>“Today ChatGPT read 1289 top news and gave 13 of them a significance score over 6/10.”
Is an excellent hook.
I wish there was more of a basis on the score it chose. For example:
>“Russia suffers 100,000 casualties in Ukraine conflict, US estimates.” is #2 and ranked 6.8
>“White House estimates Russia has suffered 100,000 casualties in Ukraine since December.” is #237 and ranked 3.8.
Initially I asked ChatGPT to estimate three things: event scale, event magnitude and event potential. That often resulted in clickbait articles going to the top.
To fix this I started to also ask it to estimate source credibility, so tabloids would get much lower score than, say New York Times.
Now you noticed another problem, similar articles get very different scores. I think ideally I could do some sort of deduplication, but I don't know how to implement it yet.
Any chance AI could be used to dedup the stories (like these are identical - only show higher source)?
The problem with deduping is that some news get posted and reposted by different sources for several days (sometimes even weeks) in a row. That's a huge context I'd have to put in AI.

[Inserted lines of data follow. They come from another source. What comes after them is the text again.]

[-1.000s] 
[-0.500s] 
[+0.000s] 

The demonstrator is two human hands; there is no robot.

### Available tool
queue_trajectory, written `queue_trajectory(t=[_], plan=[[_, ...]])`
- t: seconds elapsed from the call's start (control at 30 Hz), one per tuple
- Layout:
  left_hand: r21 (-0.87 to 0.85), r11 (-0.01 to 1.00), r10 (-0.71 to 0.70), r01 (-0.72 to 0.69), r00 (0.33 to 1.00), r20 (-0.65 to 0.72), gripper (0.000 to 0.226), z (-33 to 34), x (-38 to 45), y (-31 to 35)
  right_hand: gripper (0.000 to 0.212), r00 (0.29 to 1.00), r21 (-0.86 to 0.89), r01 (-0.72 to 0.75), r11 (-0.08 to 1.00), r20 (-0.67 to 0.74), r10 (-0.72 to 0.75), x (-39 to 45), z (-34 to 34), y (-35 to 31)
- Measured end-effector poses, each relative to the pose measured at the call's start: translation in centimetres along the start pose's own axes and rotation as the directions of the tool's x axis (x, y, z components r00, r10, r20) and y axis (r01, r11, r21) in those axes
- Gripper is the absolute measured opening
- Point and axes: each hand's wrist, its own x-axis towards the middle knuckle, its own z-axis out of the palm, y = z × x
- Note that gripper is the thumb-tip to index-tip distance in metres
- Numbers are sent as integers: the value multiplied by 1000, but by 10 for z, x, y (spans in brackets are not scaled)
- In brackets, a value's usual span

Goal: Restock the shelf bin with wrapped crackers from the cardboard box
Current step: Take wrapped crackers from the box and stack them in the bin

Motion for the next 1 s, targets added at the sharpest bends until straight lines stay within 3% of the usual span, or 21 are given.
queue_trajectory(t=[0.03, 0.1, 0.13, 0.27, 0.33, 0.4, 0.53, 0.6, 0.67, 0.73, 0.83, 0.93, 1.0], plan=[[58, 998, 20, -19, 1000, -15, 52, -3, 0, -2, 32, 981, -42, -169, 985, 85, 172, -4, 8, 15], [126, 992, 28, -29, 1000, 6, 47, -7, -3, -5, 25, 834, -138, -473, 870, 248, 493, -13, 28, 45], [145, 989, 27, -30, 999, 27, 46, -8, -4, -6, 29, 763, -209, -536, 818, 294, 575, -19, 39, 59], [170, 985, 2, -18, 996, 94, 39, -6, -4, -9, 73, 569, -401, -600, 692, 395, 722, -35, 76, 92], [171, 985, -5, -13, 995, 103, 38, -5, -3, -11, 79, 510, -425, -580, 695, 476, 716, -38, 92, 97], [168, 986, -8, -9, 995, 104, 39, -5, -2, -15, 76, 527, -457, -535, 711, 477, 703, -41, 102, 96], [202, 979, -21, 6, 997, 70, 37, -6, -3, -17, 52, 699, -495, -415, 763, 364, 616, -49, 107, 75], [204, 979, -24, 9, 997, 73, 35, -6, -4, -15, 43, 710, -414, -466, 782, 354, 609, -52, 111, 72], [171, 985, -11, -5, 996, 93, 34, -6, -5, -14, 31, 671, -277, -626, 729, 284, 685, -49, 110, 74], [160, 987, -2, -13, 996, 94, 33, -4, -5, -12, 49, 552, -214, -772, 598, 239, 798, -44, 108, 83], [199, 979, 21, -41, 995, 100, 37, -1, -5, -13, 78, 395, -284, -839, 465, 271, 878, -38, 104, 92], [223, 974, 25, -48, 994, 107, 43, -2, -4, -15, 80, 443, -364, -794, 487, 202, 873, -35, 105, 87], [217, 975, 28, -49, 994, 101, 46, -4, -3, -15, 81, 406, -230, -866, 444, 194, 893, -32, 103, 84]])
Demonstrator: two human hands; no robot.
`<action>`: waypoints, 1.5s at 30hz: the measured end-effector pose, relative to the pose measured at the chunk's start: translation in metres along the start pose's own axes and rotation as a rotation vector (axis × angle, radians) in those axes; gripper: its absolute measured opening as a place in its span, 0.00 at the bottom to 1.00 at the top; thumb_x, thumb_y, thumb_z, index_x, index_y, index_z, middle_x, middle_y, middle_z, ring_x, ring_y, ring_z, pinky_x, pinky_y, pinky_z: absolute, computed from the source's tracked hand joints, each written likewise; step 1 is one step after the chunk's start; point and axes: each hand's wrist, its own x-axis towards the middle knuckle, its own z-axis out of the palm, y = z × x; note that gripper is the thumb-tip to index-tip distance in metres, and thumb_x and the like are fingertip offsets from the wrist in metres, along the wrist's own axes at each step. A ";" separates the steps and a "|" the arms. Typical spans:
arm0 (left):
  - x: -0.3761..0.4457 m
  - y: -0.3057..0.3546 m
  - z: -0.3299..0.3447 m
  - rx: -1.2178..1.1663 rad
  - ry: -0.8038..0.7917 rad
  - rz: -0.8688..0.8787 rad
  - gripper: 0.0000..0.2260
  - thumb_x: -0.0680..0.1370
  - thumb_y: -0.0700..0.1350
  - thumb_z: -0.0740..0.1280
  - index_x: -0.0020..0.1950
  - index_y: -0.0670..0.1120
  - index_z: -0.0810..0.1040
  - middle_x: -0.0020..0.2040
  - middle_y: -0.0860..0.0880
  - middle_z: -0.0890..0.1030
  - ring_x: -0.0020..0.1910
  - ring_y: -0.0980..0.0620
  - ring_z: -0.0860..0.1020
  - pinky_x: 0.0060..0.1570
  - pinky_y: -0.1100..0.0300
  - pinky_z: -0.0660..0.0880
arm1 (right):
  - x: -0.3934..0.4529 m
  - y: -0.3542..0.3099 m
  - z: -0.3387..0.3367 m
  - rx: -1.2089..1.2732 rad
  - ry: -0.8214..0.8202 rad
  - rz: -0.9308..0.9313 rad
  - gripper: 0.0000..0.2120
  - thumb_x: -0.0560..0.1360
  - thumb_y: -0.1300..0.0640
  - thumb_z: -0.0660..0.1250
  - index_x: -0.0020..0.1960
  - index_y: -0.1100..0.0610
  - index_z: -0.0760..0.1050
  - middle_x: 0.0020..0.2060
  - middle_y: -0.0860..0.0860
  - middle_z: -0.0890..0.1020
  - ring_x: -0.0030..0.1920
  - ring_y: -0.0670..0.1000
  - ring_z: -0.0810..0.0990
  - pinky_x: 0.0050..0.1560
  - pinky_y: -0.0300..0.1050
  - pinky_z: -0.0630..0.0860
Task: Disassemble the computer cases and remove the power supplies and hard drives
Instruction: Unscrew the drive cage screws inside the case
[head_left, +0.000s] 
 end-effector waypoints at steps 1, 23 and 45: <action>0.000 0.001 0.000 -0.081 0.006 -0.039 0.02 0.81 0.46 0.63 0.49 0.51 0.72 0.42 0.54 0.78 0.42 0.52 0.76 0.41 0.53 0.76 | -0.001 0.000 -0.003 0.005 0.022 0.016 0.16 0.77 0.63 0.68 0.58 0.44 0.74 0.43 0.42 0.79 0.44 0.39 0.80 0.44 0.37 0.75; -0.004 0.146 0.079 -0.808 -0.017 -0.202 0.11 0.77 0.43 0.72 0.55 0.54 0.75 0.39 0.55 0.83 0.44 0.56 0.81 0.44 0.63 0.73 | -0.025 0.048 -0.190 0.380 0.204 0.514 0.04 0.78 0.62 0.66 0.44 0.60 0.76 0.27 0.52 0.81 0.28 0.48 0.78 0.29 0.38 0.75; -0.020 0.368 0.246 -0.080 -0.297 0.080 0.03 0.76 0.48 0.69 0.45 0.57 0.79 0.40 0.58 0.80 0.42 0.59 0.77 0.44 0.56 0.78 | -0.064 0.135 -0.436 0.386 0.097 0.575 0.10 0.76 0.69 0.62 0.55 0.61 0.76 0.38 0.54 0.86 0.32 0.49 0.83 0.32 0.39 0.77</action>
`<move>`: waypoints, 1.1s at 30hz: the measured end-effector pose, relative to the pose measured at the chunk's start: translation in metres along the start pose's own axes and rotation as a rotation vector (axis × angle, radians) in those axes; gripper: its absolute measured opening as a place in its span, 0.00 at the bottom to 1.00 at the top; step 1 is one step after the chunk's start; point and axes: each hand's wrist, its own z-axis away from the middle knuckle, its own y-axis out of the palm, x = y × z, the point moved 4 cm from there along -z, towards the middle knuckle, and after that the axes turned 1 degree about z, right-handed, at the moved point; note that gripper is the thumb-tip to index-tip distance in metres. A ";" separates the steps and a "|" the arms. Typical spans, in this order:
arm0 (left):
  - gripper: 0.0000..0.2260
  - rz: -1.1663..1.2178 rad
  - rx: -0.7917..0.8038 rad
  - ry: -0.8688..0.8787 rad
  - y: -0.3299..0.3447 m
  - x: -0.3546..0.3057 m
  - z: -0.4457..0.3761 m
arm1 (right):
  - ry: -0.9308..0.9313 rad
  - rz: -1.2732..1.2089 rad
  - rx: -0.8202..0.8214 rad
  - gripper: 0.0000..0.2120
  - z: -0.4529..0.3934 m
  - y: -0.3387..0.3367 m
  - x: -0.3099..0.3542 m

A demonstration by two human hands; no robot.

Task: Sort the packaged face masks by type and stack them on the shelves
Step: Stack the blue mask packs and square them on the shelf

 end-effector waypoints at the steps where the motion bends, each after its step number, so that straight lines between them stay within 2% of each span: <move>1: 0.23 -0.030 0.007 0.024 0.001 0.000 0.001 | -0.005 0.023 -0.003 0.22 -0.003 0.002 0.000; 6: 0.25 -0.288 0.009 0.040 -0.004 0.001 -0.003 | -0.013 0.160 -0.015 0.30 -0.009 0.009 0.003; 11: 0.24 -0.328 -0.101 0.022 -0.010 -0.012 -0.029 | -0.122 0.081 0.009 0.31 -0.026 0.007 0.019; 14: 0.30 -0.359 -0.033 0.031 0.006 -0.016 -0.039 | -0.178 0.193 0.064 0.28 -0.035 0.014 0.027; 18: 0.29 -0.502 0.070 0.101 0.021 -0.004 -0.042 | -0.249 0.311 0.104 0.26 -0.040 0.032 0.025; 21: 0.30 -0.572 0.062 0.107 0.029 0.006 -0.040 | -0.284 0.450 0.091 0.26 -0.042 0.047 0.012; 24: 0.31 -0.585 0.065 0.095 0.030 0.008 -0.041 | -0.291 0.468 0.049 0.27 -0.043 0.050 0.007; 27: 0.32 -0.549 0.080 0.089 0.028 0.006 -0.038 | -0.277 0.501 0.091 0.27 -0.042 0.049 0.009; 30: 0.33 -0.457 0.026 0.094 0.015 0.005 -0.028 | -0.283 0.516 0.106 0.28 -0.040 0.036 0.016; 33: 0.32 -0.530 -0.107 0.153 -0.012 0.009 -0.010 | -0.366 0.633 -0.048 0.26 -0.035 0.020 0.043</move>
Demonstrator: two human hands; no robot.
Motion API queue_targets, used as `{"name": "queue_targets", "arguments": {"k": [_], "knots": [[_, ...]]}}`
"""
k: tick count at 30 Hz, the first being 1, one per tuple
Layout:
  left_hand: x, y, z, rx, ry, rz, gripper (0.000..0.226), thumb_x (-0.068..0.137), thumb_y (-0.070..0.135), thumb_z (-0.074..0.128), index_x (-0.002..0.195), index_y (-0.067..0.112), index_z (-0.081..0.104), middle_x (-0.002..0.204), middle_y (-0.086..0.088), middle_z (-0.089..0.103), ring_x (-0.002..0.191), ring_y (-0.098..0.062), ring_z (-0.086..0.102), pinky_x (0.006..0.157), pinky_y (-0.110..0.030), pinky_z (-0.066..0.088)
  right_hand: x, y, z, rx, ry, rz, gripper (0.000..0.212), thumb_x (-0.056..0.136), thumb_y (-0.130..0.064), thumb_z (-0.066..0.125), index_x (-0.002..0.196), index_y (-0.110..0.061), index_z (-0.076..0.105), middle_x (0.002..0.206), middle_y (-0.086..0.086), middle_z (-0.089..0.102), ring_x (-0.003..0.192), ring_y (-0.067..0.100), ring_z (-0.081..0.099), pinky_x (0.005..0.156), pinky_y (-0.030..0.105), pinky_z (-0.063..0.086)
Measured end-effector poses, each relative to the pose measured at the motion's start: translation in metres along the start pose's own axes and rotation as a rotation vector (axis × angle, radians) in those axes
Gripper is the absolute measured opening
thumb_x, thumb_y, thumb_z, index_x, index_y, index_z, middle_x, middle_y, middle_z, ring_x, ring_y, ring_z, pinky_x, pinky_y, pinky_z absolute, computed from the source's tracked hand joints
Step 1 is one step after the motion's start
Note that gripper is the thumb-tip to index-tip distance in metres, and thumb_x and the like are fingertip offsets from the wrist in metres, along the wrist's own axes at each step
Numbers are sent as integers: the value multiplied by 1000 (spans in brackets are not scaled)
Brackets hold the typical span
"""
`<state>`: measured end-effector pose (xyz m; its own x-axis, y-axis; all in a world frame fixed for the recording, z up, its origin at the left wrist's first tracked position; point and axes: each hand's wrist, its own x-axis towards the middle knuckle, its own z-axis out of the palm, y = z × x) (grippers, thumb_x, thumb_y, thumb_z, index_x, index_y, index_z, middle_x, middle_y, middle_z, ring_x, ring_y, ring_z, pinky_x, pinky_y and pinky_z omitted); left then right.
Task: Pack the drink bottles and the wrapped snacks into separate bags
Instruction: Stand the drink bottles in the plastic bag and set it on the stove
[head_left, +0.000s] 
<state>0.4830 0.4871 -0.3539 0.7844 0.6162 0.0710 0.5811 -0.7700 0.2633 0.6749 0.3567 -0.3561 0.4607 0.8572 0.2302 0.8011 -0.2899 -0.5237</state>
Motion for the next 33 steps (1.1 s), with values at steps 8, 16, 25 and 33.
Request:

1000 news titles * 3 days * 70 symbols per title = 210,000 symbols = 40000 words = 53000 tokens. My current context window is 8000 tokens and I think 32000 tokens is max that GPT-4 allows.
---
Add: now that I think about it should be possible to do in several runs. Will keep thinking about it, thanks for the suggestion.
100,000 dead Russians, is very likely the propaganda number. Maybes it’s right; maybe it’s not, IDK, but I know that there has been zero negative Ukraine news since the conflict started (ghost of Kiev anyone?), and the media machine definitely only works one way on this topic.
I mean, Russia isn’t the good guy here, but I don’t excuse propaganda just because it tells a story I want to hear.
In this case, I don’t care what the US or Ukraine says the number is. That isn’t news. It’s narrative, true or not.
So, I feel like the score should take into account if how likely an article is to be narrative vs purely an event.
The number is news because Russia is waging a large-scale invasion of another country using cannon fodder tactics. Reporting on that invasion is not simply propaganda.
Every time ChatGPT saw the words "World is ending" (not real example) it gave those articles very high score.
Estimating source credibility was the only solution I came up with.